__TASK GOAL__
Search the data below for the line containing "Find dark bed", then please set down that line and all remaining ones exactly as written.

····················

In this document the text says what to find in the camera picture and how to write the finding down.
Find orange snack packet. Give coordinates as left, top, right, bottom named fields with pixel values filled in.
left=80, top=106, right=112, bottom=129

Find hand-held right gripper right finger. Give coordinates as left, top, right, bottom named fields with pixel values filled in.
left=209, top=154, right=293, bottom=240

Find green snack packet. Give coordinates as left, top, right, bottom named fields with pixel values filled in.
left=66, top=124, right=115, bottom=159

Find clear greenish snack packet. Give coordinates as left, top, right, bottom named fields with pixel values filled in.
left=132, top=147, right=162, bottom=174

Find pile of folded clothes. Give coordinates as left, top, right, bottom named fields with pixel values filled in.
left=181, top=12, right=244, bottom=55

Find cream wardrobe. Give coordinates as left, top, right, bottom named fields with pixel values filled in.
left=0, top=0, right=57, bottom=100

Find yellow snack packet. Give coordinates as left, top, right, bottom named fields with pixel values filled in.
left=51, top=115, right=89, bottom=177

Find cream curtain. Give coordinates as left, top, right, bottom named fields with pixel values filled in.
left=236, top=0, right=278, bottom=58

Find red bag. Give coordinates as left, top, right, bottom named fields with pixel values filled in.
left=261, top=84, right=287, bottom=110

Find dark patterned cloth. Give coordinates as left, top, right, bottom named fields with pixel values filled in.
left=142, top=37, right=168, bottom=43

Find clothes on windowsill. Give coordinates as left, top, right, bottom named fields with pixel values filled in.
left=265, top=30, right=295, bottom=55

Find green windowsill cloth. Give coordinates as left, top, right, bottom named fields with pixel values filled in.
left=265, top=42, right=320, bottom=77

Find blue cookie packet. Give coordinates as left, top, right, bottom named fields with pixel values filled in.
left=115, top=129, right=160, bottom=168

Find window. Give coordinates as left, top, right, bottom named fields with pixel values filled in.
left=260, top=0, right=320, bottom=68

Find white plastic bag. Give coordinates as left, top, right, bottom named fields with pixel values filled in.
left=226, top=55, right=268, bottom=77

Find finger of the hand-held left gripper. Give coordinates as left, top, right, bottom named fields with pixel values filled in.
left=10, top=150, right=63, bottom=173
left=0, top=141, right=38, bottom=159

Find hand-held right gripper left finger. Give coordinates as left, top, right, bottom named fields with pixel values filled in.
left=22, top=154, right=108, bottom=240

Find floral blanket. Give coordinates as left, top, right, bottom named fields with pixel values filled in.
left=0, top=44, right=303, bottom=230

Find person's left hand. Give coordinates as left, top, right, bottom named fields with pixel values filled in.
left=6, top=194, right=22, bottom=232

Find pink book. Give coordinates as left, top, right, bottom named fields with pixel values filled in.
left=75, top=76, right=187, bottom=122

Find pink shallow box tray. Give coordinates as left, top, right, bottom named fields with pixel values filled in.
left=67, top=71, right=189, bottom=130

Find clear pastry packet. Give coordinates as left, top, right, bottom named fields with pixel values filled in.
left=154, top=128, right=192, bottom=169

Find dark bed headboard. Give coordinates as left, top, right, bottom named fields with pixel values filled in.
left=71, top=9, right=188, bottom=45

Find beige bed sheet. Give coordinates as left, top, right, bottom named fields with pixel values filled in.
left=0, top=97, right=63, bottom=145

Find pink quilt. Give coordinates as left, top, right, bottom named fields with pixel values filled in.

····················

__YOUR SOLUTION__
Find dark bed headboard. Give coordinates as left, top, right, bottom named fields with pixel values filled in.
left=71, top=9, right=188, bottom=45

Find beige bed sheet. Give coordinates as left, top, right, bottom named fields with pixel values filled in.
left=0, top=97, right=63, bottom=145

Find pink quilt. Give coordinates as left, top, right, bottom named fields with pixel values filled in.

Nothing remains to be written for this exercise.